RECORDED DATA Block Start
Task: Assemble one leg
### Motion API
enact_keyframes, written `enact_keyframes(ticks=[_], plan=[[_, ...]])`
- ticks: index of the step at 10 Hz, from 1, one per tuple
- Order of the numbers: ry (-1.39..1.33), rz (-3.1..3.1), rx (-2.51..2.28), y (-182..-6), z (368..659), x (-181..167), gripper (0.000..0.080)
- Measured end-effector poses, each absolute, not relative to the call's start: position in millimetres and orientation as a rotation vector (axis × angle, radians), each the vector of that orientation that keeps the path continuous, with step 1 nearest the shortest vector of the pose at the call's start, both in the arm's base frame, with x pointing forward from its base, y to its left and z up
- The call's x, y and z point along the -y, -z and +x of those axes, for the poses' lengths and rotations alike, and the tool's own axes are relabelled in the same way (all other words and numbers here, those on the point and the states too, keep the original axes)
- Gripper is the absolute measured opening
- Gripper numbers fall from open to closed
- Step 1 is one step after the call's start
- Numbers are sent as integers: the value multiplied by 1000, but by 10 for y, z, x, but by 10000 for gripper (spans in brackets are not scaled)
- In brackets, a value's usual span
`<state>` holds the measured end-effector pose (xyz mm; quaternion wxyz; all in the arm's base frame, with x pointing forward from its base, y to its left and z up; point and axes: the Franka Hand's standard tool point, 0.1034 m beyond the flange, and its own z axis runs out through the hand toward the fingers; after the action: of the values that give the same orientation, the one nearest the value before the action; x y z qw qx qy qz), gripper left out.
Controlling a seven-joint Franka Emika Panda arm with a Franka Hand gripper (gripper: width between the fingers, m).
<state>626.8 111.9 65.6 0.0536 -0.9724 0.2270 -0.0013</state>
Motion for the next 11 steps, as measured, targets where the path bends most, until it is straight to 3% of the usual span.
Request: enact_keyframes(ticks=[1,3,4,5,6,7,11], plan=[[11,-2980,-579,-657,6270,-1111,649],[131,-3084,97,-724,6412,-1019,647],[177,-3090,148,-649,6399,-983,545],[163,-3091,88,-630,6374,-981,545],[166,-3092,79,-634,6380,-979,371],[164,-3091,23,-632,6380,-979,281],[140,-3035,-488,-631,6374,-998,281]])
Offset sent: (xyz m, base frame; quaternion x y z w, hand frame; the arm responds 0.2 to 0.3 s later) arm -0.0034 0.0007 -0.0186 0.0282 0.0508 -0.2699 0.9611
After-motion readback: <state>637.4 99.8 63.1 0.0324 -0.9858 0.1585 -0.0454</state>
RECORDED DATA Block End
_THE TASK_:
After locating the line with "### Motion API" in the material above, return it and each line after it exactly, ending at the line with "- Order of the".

_WRITTEN SOLUTION_:
### Motion API
enact_keyframes, written `enact_keyframes(ticks=[_], plan=[[_, ...]])`
- ticks: index of the step at 10 Hz, from 1, one per tuple
- Order of the numbers: ry (-1.39..1.33), rz (-3.1..3.1), rx (-2.51..2.28), y (-182..-6), z (368..659), x (-181..167), gripper (0.000..0.080)

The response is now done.